About this task.
Give a single number in reply. It is the count of lines below that contain the string "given".

Data block.
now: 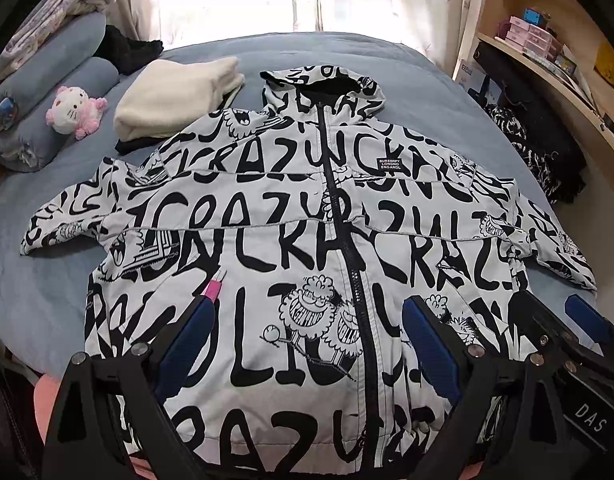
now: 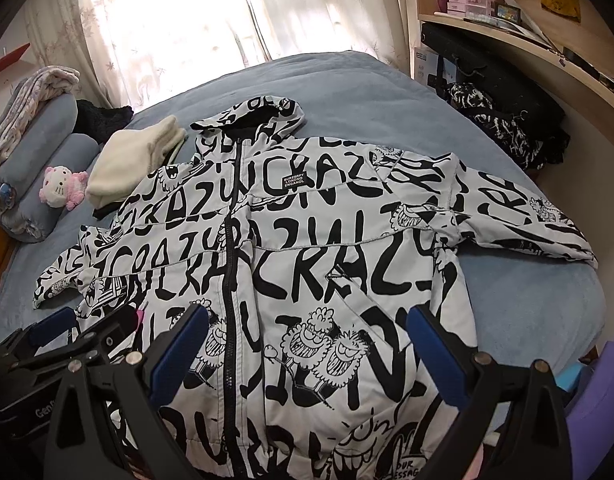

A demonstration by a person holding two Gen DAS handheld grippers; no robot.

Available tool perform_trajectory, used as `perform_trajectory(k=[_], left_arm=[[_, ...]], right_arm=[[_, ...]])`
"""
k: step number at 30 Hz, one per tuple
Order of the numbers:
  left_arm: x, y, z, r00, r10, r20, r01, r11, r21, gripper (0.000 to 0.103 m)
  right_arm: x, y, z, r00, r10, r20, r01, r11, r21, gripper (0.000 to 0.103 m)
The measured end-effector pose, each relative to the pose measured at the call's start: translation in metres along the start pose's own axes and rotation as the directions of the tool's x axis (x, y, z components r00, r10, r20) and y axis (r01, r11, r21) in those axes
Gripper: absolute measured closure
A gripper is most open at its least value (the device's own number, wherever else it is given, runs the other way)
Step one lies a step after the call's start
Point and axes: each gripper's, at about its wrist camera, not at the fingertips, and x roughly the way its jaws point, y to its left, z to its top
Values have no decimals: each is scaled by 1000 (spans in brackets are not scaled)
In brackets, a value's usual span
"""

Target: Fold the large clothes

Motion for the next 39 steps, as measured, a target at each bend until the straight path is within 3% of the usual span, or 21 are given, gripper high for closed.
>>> perform_trajectory(k=[7, 10, 14, 17, 19, 21, 23, 26, 31, 39], left_arm=[[3, -17, 27, 1000, -21, 20, 21, 1000, 11, 9], [2, -28, 40, 999, -31, 36, 30, 999, 35, 9], [-5, -47, 56, 993, -42, 110, 34, 997, 74, 9], [-10, -63, 71, 981, -75, 176, 57, 993, 105, 9], [-15, -74, 81, 965, -112, 237, 84, 989, 123, 9], [-17, -88, 90, 946, -103, 307, 63, 989, 136, 9], [-16, -101, 98, 938, -97, 332, 47, 987, 155, 9], [-7, -125, 110, 942, -136, 306, 74, 975, 207, 9], [2, -153, 111, 932, -210, 295, 138, 959, 247, 9], [38, -202, 105, 949, -248, 193, 180, 933, 311, 9]], right_arm=[[-7, -2, 9, 998, -40, 47, 43, 998, -47, 3], [-11, -18, 30, 997, -51, 55, 53, 997, -48, 3], [-18, -43, 49, 991, -98, 92, 101, 995, -27, 3], [-21, -64, 62, 980, -151, 132, 154, 988, -13, 3], [-19, -79, 71, 972, -189, 139, 190, 982, 0, 3], [-17, -98, 80, 965, -223, 139, 222, 975, 17, 3], [-16, -115, 84, 960, -240, 144, 237, 971, 41, 3], [-12, -142, 88, 955, -268, 129, 258, 962, 91, 3], [-2, -188, 87, 952, -289, 97, 270, 947, 174, 3], [30, -266, 71, 965, -258, -43, 258, 910, 326, 3]])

Exercise response.
2